# AUDI TT S-line bodykit looks just like TTS?



## xgarage (Oct 14, 2004)

I saw a 2012 TT 2.0T with S-line package at the dealer yesterday...at first I thought it's TTS, but it's just 2.0. Is this the change on 2012 model? Can I find one in 2011 model? I want a used one.


----------



## OrangeA4 (Oct 31, 2000)

Yeah that was a 2011 facelift. 
The previous s-line became the standard body, the TTS front became the new s-line. 
Major differences body wise between TTS ans TT s-line are as follows. (2011 models) 

TTS: silver mirror caps, silver/anthracite S grille, silver fog surround, dual twin tip exhaust, silver/ anthracite S rear valance. 10mm lower chassis. Leather seating with embossed TTS logo 19" wheels standard 

TT s-line: body color mirror caps, black/black gloss grille, black fog surround, dual single tip exhaust. 
s-line should also have dimpled faux alcantara seating inserts and embossed s-line logo 

HTH


----------



## OrangeA4 (Oct 31, 2000)




----------



## JimInSF (Jan 18, 2010)

Those wheels looks great on that orange one - great match.


----------



## caj1 (Feb 16, 1999)

OrangeA4 said:


> Yeah that was a 2011 facelift.
> The previous s-line became the standard body, the TTS front became the new s-line.
> Major differences body wise between TTS ans TT s-line are as follows. (2011 models)
> 
> ...


 The S-line also has 19" (RS4) wheels and chrome/silver fog surrounds, not black.. The alcantara inserts are also not fake.


----------



## OrangeA4 (Oct 31, 2000)

> The alcantara inserts are also not fake.


 Sorry, to clarify, yes it's Alcantara.... but Alcantara is not leather.  
Funny tho because Alcantara is "fake" by design. HTH 

http://en.wikipedia.org/wiki/Alcantara_(material) 

I actually really like the 2011+ Sline package it was a really tough decision to get a TTS over a similarly appointed TT, but I got quite a good deal on the TTS and had wanted that to begin with.


----------



## caj1 (Feb 16, 1999)

OrangeA4 said:


> Sorry, to clarify, yes it's Alcantara.... but Alcantara is not leather.

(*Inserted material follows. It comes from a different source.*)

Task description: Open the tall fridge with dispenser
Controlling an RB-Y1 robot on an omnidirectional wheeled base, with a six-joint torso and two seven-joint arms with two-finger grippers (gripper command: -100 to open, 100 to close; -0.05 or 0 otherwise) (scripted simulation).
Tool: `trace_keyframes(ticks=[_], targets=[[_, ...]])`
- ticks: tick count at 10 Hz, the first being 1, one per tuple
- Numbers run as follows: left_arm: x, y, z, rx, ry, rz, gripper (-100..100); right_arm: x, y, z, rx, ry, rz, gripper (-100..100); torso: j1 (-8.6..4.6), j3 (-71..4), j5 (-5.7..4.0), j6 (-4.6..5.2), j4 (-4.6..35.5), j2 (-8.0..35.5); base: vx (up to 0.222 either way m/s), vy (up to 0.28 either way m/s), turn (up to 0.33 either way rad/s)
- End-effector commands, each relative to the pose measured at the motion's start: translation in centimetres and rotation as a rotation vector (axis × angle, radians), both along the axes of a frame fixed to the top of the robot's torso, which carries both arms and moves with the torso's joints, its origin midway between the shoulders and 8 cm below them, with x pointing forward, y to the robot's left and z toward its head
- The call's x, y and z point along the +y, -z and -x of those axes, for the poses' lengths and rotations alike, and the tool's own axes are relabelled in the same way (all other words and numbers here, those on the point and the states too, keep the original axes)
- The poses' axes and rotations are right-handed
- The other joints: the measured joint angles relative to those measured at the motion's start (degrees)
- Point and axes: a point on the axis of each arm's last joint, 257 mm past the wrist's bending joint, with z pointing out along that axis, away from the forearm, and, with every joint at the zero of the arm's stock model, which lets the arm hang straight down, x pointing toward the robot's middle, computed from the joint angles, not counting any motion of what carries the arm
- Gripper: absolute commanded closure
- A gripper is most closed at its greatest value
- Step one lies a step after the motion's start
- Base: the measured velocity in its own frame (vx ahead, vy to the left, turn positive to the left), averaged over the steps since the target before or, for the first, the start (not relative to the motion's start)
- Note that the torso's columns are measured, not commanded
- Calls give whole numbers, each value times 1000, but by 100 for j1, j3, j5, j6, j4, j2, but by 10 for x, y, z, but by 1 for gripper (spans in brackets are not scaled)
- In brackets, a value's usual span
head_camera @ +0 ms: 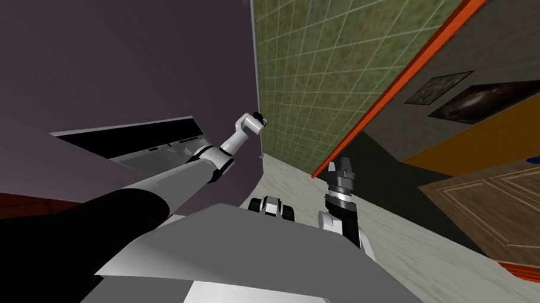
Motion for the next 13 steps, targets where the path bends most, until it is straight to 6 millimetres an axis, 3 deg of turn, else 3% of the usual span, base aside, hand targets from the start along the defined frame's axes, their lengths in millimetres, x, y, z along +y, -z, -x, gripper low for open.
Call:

 Indeed.. much better than leather, IMO :beer:


----------



## OrangeA4 (Oct 31, 2000)

Seats in question. They really are great. :beer:


----------



## Jman5000 (Nov 8, 1999)

OrangeA4 said:


> Seats in question. They really are great. :beer:


These are in other tt's right? They're in my '10 S-line


----------



## caj1 (Feb 16, 1999)

Jman5000 said:


> These are in other tt's right? They're in my '10 S-line


S-lines only


----------